Printers must dither the way they lay down ink. A lot. Printers only have a limited number of inks, usually 8 or a bit more. But one can request 16M colors in 8 bit RGB on a single print area of, perhaps 1/360th or 1/720th inch on a side. At best they can plop down a variety of inks but are limited to, perhaps 50 combinations in such a small area. So what do drivers do? Well, for black, or pure cyan, etc., they can fully populate with black or cyan ink. But what about colors inside the gamut that require some mixing?
What they do is print a dithered pattern of dots based on the RGB values. With 16M RGB combos they lay down a statistical spread of colors that will, on average, produce the desired color and the color will be quite inaccurate if you look too close and start to see the variation from individual ink dots. Further, the dot pattern a printer may print in one place can be and is quite different from the dot pattern in another place even though the RGB values may be identical!
Here's what about a .2" portion of "gray" looks like blown up 20x:
It's a mix of different inks, not just neutral ones.
This was all printed with exactly the same RGB value (105,105,105) at 720DPI so it's pretty apparent that what gets printed varies considerably and is not limited to squares that are 1/720th inch on a side.
So an Experiment on my 8 bit 9800!
Let's print an RGB gradient from 100 to 110 in ProPhoto RGB high (16) bits and do the following.
Convert the 16 bit image to 8 bits, print, and look for banding.
Create images that have decreasing levels of actual RGB bits by forcing all values to integers and zeroing the lower order bits producing increasing coarseness.
One image, the second stripe, uses all 8 bits but the low order bit was statistically altered to be either 0 or 1 based on the value at that location. Thus RGB values of 105.25 would be printed at 105 75% of the time and 106 75% of the time.
Next, on the third strip, we limit the RGB range to values with the lowest order bit set to 0. Now we only have RGB 104 and 106 available. So to "print" 105.25 we will need to have 104 37.5% of the time and 106 62.5% of the time/
Then we do the same for RGB values restricted to:
0,4,8,12, …
0,8,16,32...
0,16,32,48...
0,32,64,96...
And then adjust the printed values proportionally so that the we get the proper average.
That last one is very coarse, with the lowest 5 bits zeroed, allowing only 9 levels: 0,32,64,96,128,160,192,224,255. Printed, it produces significant additional noise. Here's what that looks like using the same area:
Here's an image of the full experiment, downsized to 120 DPI for posting:
The first strip is printed directly with no dithering using the full 8 bits. The rest use dithering too. The second uses 8 bits, the third uses 7 bits, fourth 6 bits, fifth 5 bits, 6th 4 bits, 7th 3 bits.
Amazing how good it looks using only 4 bits of RGB but, with dithering. And the last with only 3 bits, is better than one might expect.
To make the noise more apparent, I used curves to boost the contrast about 10x around the gray.
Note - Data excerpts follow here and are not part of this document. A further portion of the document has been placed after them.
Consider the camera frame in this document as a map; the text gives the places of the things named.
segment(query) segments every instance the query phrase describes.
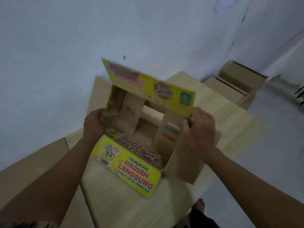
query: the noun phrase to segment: floor
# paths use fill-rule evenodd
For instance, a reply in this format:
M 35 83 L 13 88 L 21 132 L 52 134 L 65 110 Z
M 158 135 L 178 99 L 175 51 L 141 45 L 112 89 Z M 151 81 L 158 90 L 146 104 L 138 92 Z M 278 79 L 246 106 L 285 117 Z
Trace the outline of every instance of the floor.
M 248 111 L 267 127 L 235 161 L 304 203 L 304 107 L 291 94 L 268 84 Z M 205 214 L 220 227 L 254 227 L 219 179 L 202 198 Z

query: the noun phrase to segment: black pants
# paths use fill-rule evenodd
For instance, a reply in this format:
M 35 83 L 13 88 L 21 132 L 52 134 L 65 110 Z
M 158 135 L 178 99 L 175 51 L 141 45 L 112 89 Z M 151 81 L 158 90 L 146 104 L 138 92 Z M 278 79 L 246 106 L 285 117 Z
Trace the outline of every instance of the black pants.
M 191 228 L 220 228 L 214 220 L 208 218 L 198 209 L 192 208 L 188 217 Z

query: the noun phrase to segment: cardboard box
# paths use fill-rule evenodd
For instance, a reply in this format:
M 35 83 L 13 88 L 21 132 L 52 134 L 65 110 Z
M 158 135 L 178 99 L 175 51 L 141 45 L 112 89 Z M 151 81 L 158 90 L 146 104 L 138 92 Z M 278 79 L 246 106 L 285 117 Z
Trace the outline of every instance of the cardboard box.
M 248 110 L 249 107 L 251 106 L 251 104 L 253 103 L 253 101 L 256 99 L 256 97 L 257 97 L 257 96 L 254 95 L 254 96 L 248 98 L 244 103 L 242 103 L 242 104 L 240 105 L 240 107 L 243 108 L 243 109 L 245 109 L 245 110 Z
M 237 105 L 242 104 L 249 95 L 248 92 L 236 87 L 220 77 L 211 77 L 204 82 L 204 85 L 213 89 L 215 92 L 218 92 L 220 95 Z
M 195 92 L 102 60 L 112 81 L 108 111 L 118 111 L 91 157 L 149 197 L 161 173 L 193 184 L 203 164 L 181 134 Z M 216 143 L 221 134 L 217 132 Z
M 231 84 L 248 93 L 254 91 L 257 92 L 257 90 L 267 79 L 266 76 L 255 72 L 235 61 L 225 65 L 222 68 L 219 77 L 227 80 Z

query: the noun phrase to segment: wooden table
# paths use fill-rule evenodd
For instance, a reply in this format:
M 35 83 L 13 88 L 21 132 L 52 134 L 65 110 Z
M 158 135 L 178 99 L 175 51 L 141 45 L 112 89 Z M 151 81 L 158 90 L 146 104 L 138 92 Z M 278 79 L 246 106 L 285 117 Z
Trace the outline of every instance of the wooden table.
M 194 105 L 214 115 L 216 129 L 223 133 L 217 147 L 226 156 L 234 157 L 259 134 L 261 124 L 252 115 L 186 73 L 180 72 L 167 82 L 196 91 Z M 97 90 L 92 93 L 88 111 L 105 107 L 111 88 L 100 77 L 96 77 L 94 85 Z M 66 137 L 69 149 L 81 137 L 82 129 Z M 82 178 L 82 189 L 98 227 L 171 228 L 214 180 L 215 174 L 205 165 L 194 185 L 164 177 L 146 199 L 106 167 L 90 160 Z

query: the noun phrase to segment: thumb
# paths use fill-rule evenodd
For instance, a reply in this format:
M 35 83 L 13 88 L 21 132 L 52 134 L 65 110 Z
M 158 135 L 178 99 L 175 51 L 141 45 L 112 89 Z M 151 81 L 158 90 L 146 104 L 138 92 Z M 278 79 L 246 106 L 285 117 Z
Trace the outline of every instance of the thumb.
M 190 127 L 188 125 L 188 120 L 184 119 L 183 120 L 183 134 L 188 135 L 190 133 Z
Here's what that same image looks like with heavily boosted contrast:
And here's a graph of the accumulated power noise for each of the strips that shows that there is no difference beyond 4 bits of depth.
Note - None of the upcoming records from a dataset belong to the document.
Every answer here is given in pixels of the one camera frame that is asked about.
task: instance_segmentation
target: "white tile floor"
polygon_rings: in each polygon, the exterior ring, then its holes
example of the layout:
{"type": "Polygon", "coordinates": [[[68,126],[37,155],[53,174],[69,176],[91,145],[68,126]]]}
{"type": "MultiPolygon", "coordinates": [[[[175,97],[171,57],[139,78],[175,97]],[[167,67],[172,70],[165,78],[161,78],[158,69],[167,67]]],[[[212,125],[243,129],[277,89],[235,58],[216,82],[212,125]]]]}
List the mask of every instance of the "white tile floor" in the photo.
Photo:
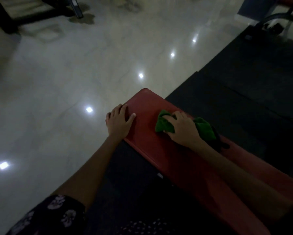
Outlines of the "white tile floor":
{"type": "MultiPolygon", "coordinates": [[[[13,1],[26,2],[2,0],[11,15],[26,13],[13,1]]],[[[78,1],[86,23],[0,30],[0,234],[100,146],[106,112],[142,88],[168,96],[246,27],[243,0],[78,1]]]]}
The X axis is cycles (aka lines and called LPI hereafter) per inch on the print. The Y axis is accumulated noise power so the slope is the noise power at each LPI. Units on the Y axis are arbitrary and used to compare strips. Interesting that the noise is essentially independent of LPI. Human vision is much more sensitive to noise at low LPIs and insensitive at high LPI levels. So the lines below about 20 LPI are most meaningful.
The top blue outlier line shows is that of last strip. Its dithering uses only 3 bits of RGB and so injects considerable excess noise. The 6th strip (green with 4 bits) has much less noise, and the fifth strip (purple with 5 bits) is extremely close and contributes almost no additional noise. The rest are grouped together and not significantly different from each other.
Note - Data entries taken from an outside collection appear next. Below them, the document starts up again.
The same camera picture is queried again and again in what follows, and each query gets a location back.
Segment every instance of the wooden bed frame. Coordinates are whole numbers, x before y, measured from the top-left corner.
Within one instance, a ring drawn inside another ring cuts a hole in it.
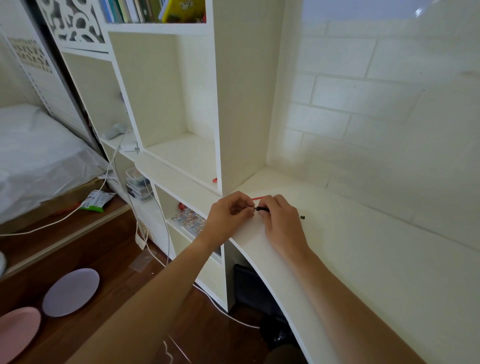
[[[39,207],[1,224],[0,234],[12,234],[56,212],[72,207],[85,200],[90,192],[99,189],[102,183],[103,180],[94,178],[60,196],[42,202]]]

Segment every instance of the right hand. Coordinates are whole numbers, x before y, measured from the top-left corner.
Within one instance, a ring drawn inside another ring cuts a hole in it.
[[[270,213],[258,211],[265,224],[265,234],[274,249],[288,262],[310,251],[298,210],[280,194],[265,196],[258,206]]]

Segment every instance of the plastic container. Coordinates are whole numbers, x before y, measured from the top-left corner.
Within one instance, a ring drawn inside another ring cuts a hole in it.
[[[135,167],[127,169],[125,173],[127,174],[127,181],[135,186],[145,187],[145,183],[150,183],[150,181],[144,175],[142,175]]]

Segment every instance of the hand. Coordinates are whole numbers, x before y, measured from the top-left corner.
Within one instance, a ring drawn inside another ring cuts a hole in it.
[[[200,233],[212,251],[231,238],[245,221],[253,217],[252,199],[240,191],[219,199],[210,208],[204,230]]]
[[[265,234],[269,242],[287,262],[308,254],[310,248],[301,226],[299,212],[285,197],[280,194],[274,197],[265,196],[258,206],[268,207],[270,210],[270,213],[258,213],[264,220]]]

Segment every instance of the pillow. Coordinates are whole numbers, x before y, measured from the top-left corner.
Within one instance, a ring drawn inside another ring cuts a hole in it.
[[[0,108],[0,130],[5,133],[27,133],[34,124],[38,106],[21,104]]]
Conclusion: If your system uses 8 bits, just enable dither on printing. For Photoshop this is the Edit->Settings->Use Dither. It prevents truncation to 8 bits which can create visual banding under unusual circumstances. The printer itself is dithering far more that what Photoshop or Lightroom introduce when converting 16 bit data to 8 bits with dithering enabled.
And, it turns out Lightroom does this automatically.